Smith’s parents say they heard nothing from the prison for hours, until DL’s dad, a pastor, reached the prison chaplain who could only tell him his son indeed was gone.

“No information then, still haven’t gotten any information from Donaldson Correctional, no one. We didn’t get no answers, we still haven’t gotten no answers.”

The most information they have about how DL died? The video that came to them through social media.

“I watched it probably 2 times,” Smith says. “I was telling Joel today, since October the first, every time I go to bed---that image, that image of sitting there watching your child wrestling for his life, then to lay there on the floor. You can see people filming it, nobody’s doing nothing. To lay there.”

“They’re people too, and although they’re there to serve a sentence, they’re not sentenced to death,” says Joel Caldwell, the Smith family’s attorney.

DL was serving a life sentence with the possibility of parole for an attempted murder conviction, a fact his family doesn’t shy away from, but also says it doesn’t mean he deserved this.

“Even though he was charged with this crime and got this sentence, he still was helping people in that prison,” Alfagus Smith says. “He was in there and he was helping, helping those young guys coming off the street. That’s what he was doing, that was his legacy. This is not going to be the end of DL Smith’s story. DL Smith’s story is going to bring a change about the way they handle things in the AL Dept of Corrections. People need to be treated as human beings. Just because you got a sentence, that don’t mean you can be treated any kind of way.”

DL Smith was one of at least 89 inmates who died in just the last 3 months of 2022. The Alabama Department of Corrections says 225 inmates died in the fiscal year that ended last September, but that’s all they will say about deaths as they’ve now changed their policy on reporting inmate deaths. They’re now only reporting the deaths in a quarterly report released on their website.

“ADOC is not trying to be held accountable,” Caldwell claims. “It makes no sense to stop reporting unless you know there’s a problem.
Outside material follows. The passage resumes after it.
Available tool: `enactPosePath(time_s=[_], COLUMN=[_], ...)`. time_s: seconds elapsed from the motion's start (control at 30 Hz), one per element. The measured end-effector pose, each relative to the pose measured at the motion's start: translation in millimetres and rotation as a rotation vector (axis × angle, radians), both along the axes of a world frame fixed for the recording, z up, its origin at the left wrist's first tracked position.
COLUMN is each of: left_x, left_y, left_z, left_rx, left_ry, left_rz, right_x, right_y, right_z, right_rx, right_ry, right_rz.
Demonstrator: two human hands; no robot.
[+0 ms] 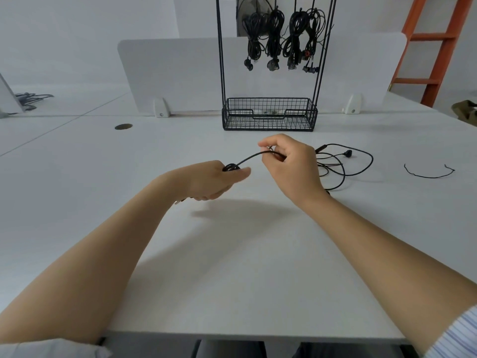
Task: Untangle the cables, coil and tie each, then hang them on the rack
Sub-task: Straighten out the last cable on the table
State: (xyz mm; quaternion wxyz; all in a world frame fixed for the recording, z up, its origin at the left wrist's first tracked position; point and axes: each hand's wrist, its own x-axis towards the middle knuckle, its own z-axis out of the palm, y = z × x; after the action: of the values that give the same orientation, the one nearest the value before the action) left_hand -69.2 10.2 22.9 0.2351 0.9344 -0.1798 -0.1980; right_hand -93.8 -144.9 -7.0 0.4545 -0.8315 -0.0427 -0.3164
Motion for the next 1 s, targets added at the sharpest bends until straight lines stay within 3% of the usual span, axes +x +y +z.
enactPosePath(time_s=[0.13, 0.33, 0.47, 0.6, 0.67, 0.77, 0.87, 1.0], left_x=[2.0, 9.3, 15.1, 18.0, 19.7, 17.8, 19.6, 22.0], left_y=[2.3, 5.1, 10.4, 15.2, 16.5, 15.4, 11.8, 4.4], left_z=[-3.4, -3.7, -7.7, -6.0, -5.7, -3.2, -1.1, -6.5], left_rx=[-0.276, -0.564, -0.605, -0.812, -0.935, -1.127, -1.310, -1.414], left_ry=[0.081, 0.000, 0.166, 0.407, 0.478, 0.460, 0.361, 0.291], left_rz=[-0.121, -0.108, -0.132, -0.181, -0.205, -0.178, 0.027, 0.321], right_x=[1.9, 4.3, 3.5, 4.4, 3.8, -0.1, -3.5, -3.6], right_y=[-1.7, -4.4, -4.0, -5.6, -3.8, 0.6, 3.6, 9.9], right_z=[-0.9, 0.6, 4.4, 7.2, 5.1, 2.3, 1.4, -1.0], right_rx=[0.007, 0.026, 0.090, 0.166, 0.077, -0.251, -0.521, -0.624], right_ry=[0.012, 0.001, 0.024, 0.014, 0.035, 0.096, 0.102, -0.114], right_rz=[0.004, -0.009, 0.017, 0.017, 0.020, 0.025, 0.028, -0.082])
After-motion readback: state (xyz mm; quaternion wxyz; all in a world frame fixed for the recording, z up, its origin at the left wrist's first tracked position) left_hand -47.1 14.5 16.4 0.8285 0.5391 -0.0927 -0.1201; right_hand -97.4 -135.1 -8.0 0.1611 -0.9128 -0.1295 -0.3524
If you’re doing that policy what’s next? Are the Smiths or families like them never gonna get a call from ADOC? How are they going to find out about their loved ones passing away? It’s a lack of transparency and you know there’s a problem, that’s why they’re instituting that policy.”

We asked the ADOC for an interview about DL Smith’s death, but they declined and said in a statement “The ADOC Research and Planning Division recently reviewed its posted statistical reports and decided to only post inmate death statistics on the quarterly reports because those numbers reflect the findings of closed investigations. However, monthly statistics are still available through the Public Information Office as requested.”
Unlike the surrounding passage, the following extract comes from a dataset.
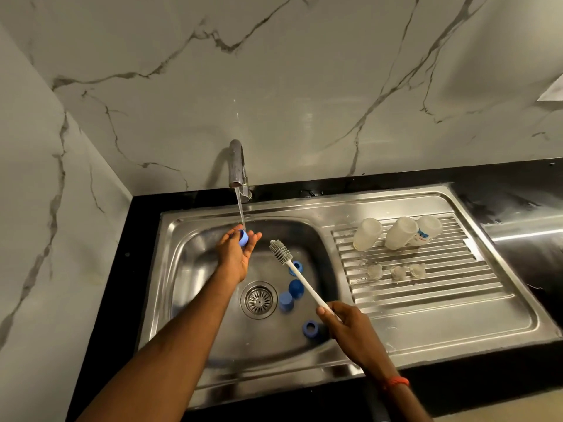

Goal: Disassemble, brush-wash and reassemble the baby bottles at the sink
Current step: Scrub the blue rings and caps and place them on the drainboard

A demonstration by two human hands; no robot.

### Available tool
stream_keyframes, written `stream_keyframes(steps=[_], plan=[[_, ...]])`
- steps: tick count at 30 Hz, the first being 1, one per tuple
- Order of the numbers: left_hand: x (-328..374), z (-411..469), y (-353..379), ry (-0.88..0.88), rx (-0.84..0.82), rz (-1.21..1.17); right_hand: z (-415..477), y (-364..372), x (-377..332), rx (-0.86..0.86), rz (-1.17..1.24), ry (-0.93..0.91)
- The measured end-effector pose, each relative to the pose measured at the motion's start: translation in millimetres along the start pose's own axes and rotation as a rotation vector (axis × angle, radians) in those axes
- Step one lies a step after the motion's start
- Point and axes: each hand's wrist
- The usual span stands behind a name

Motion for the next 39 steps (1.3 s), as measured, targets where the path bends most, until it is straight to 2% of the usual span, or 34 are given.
stream_keyframes(steps=[8,17,21,29,39], plan=[[7,24,5,-0.111,0.021,-0.008,19,6,-6,-0.023,0.012,0.030],[10,24,11,-0.119,-0.058,-0.119,30,12,-10,-0.054,-0.013,0.043],[4,22,12,-0.136,-0.041,-0.155,31,12,-8,-0.060,-0.028,0.043],[-1,23,2,-0.046,0.016,-0.035,32,10,-5,-0.060,-0.044,0.027],[14,15,4,-0.005,0.036,-0.083,33,12,-6,-0.063,-0.057,0.042]])
Point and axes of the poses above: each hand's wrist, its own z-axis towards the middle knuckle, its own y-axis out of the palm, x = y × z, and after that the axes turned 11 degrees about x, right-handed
We asked Governor Ivey’s office about the change and her office saying in part: “Commissioner John Hamm and the Alabama Department of Corrections are sharing all necessary information, but in a more accurate way. They are not withholding information, and media should not misconstrue that here. Governor Ivey committed to the people of Alabama her Administration would be open, honest and transparent, and she continues to make good on that promise.”